Even though the essays, speeches, and meditations in Toni Morrison's most recent nonfiction collection were written over the course of four decades, The Source of Self-Regard speaks to today's social and political moment as directly as this morning's headlines.
Morrison turns her penetrating analysis on the mass movement of people across the globe, foreigners and foreignness, and what it means to be "exiled in the place one belongs." She takes on racism—in the media, society and American literature—and examines how, step by deliberate step, nations move towards "its succubus twin fascism." Devotees should be happy to know that the Nobel laureate also delves into her own artistic process in addition to exploring the work of the painter Romare Bearden, theater director Peter Sellars, and writers ranging from Toni Cade Bambara to Chinua Achebe to Herman Melville.
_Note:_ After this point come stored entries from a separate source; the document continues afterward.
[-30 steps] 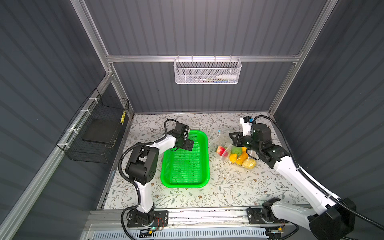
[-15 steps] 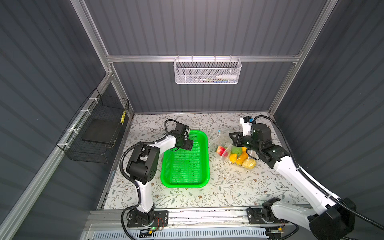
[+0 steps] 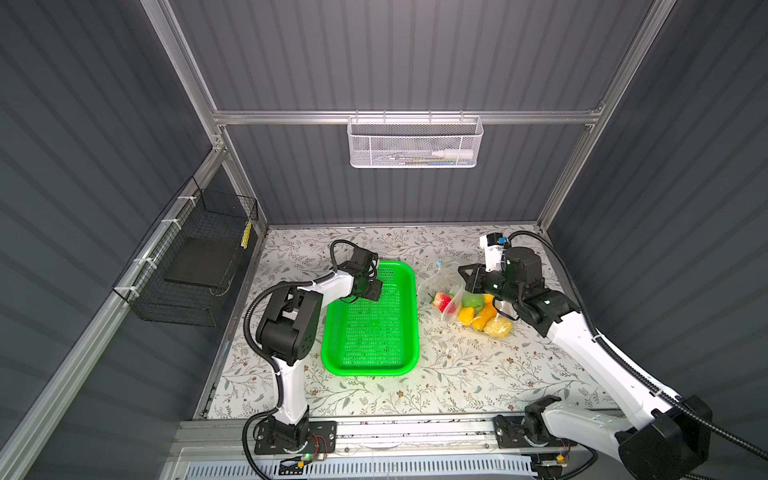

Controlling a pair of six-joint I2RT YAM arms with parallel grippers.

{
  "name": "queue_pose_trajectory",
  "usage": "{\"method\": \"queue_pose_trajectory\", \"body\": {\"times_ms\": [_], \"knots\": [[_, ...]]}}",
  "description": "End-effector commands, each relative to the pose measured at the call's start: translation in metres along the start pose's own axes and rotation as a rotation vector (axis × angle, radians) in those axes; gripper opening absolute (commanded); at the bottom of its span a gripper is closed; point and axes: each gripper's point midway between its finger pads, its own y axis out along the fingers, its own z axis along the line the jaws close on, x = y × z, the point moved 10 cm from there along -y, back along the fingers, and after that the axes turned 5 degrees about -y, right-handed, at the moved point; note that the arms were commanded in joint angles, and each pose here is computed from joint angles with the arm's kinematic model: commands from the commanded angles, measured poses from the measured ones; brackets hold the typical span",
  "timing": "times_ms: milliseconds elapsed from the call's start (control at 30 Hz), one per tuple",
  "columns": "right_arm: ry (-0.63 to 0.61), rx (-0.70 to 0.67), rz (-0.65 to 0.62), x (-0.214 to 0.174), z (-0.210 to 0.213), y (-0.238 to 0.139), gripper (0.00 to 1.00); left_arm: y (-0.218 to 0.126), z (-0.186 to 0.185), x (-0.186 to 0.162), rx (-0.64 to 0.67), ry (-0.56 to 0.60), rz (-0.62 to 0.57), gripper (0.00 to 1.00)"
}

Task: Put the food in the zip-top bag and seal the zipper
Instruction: 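Lift the second strawberry out of the basket with the left gripper, then carry the second strawberry with the left gripper to the bag mouth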

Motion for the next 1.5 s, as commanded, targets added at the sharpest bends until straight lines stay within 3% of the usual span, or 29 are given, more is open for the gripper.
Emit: {"method": "queue_pose_trajectory", "body": {"times_ms": [0, 300, 567, 833, 1100, 1467], "knots": [[-0.017, 0.004, -0.012, 0.005, 0.004, -0.004, 0.0, -0.021, -0.005, 0.007, -0.033, -0.014, -0.028, 0.56], [-0.013, 0.006, -0.013, 0.005, 0.003, -0.002, 0.0, -0.084, -0.021, 0.021, -0.2, -0.08, -0.17, 0.55], [-0.005, 0.008, -0.017, 0.005, 0.003, -0.002, 0.0, -0.149, -0.052, 0.037, -0.59, -0.151, -0.393, 0.55], [0.002, 0.011, -0.018, 0.004, 0.003, -0.003, 0.0, -0.186, -0.115, 0.041, -0.763, -0.028, -0.498, 0.55], [0.003, 0.012, -0.021, 0.004, 0.003, -0.003, 0.0, -0.183, -0.152, 0.038, -0.858, 0.085, -0.435, 0.55], [-0.003, 0.023, -0.026, 0.002, 0.003, -0.002, 0.0, -0.135, -0.183, 0.035, -0.722, 0.118, -0.283, 0.54]]}}
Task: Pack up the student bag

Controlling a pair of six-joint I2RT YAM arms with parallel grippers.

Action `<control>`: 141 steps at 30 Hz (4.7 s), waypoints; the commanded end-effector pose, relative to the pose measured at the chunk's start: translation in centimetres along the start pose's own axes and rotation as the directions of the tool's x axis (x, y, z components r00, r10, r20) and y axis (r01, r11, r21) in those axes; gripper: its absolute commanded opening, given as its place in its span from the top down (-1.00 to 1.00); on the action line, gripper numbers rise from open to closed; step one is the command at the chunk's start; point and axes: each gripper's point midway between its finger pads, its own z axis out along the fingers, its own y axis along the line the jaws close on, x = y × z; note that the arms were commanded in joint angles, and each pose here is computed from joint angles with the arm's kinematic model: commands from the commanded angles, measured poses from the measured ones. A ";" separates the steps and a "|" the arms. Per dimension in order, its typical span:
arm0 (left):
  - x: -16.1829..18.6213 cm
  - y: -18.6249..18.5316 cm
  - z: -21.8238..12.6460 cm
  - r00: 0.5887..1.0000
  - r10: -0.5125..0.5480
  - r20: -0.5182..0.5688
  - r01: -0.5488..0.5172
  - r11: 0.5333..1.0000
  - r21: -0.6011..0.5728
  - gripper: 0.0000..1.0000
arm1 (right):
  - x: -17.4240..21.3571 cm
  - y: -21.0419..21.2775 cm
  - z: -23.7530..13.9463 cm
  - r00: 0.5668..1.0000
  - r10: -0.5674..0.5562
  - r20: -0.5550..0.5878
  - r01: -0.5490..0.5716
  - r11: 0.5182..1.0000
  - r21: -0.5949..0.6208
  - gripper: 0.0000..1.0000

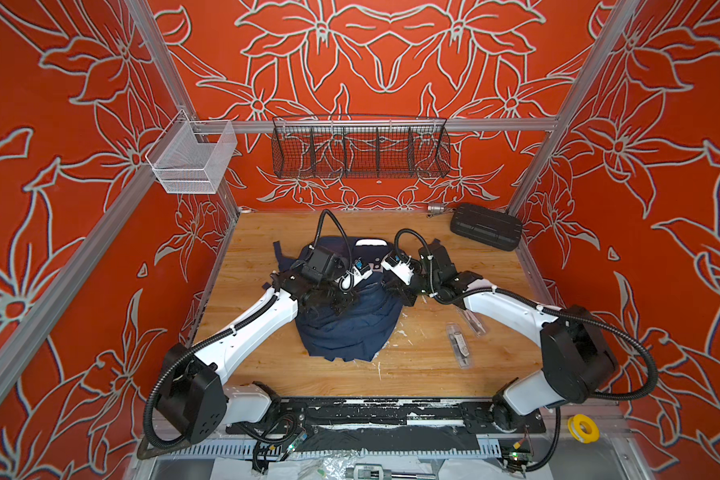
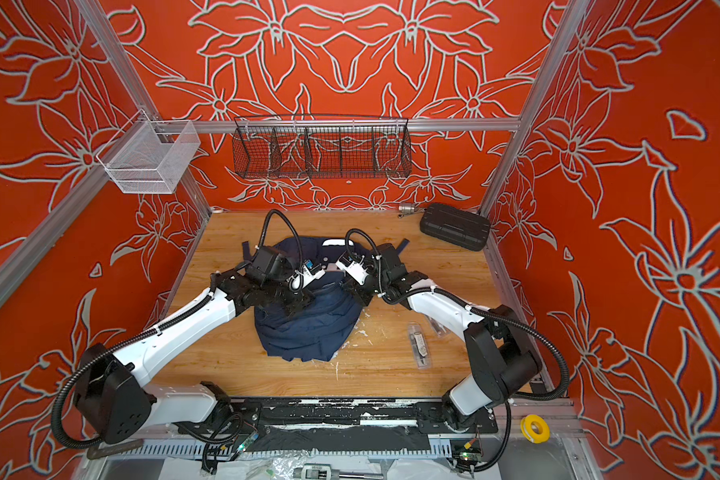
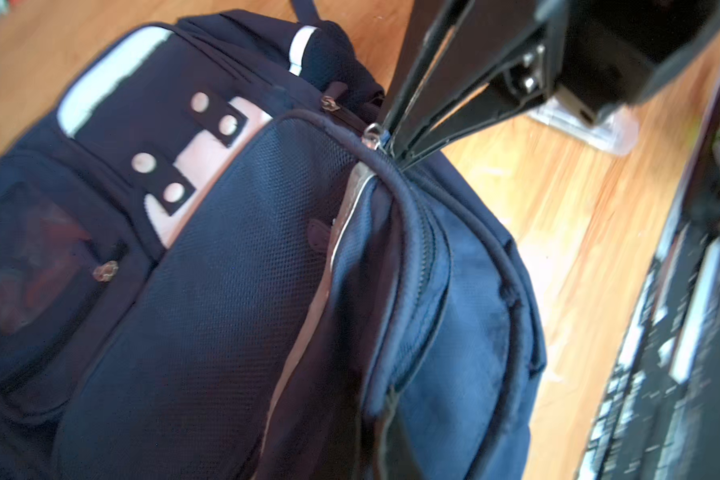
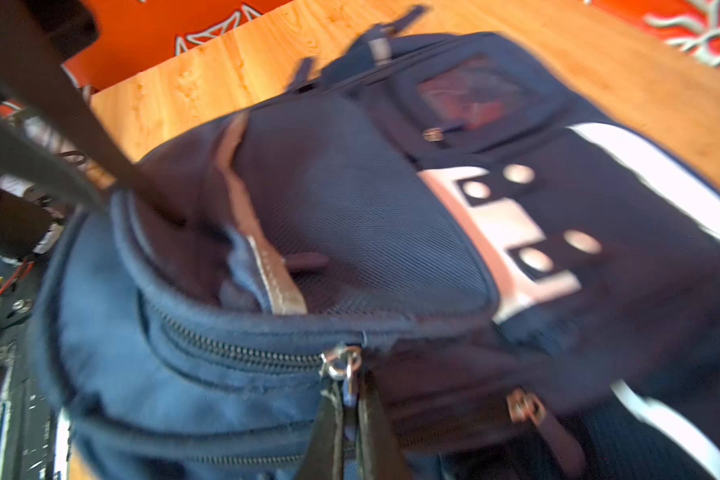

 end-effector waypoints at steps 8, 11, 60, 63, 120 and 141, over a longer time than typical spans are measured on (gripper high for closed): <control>-3.5 0.4 1.9 0.968 -0.249 -0.019 0.250 0.968 0.027 1.00 | -0.8 1.6 -1.6 0.999 0.021 0.037 -0.021 1.000 0.013 1.00; -4.1 0.3 2.0 0.968 -0.251 -0.017 0.251 0.967 0.039 1.00 | -0.7 2.1 -1.7 0.999 0.033 0.034 -0.033 0.999 0.011 1.00; -0.3 4.1 -1.6 0.998 0.026 -0.055 -0.040 0.965 -0.259 1.00 | -3.9 7.1 -2.4 0.992 0.114 0.059 -0.110 0.991 -0.077 1.00; -1.3 3.6 -1.9 0.999 0.006 -0.053 -0.018 0.972 -0.233 1.00 | -4.3 7.4 -1.9 0.985 0.154 0.073 -0.148 0.986 -0.082 1.00; -9.9 3.9 2.7 0.806 -0.571 -0.155 0.579 0.816 0.000 -0.32 | -0.5 3.7 -1.0 0.971 -0.219 0.092 0.211 0.973 0.091 1.00; -6.7 1.4 8.7 0.792 -0.416 -0.446 0.380 0.909 -0.174 -0.39 | 1.7 3.3 -0.5 0.899 -0.438 -0.002 0.431 0.884 0.184 1.00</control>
In short, you can expect virtually every entry in the collection, whether it was written in the 1970s or in this century, to feel strikingly relevant today.
Perhaps intentionally, the book's structure helps underscore the timelessness of its pieces since the work is arranged by theme rather than chronology. The first of three parts is "The Foreigner's Home," which concerns itself with the threats of globalization and our unhelpful compulsion to demonize and ostracize the "other." It opens with a moving prayer to those who died on Sept. 11 and, in its haunting power, is reminiscent of Morrison's fiction.
The remaining sections also begin with recognitions of the dead, and a tender, self-reflexive tribute to Martin Luther King Jr. introduces the interlude, "Black Matter(s)." The primary focus on the interlude is the historical and current role of Africanism, a term Morrison uses to refer to white Americans' "collective needs to allay internal fears and rationalize external exploitation... a fabricated brew of darkness, otherness, alarm and desire."
A poignant eulogy to novelist and playwright James Baldwin opens the final part of the book, "God's Language." This section illuminates both Morrison's work and the art of others, addresses the inevitability of cross-genre inspiration and examines the role of the artist in society. It should be noted, however, that the author's central themes are so connected that each spans the entirety of the collection.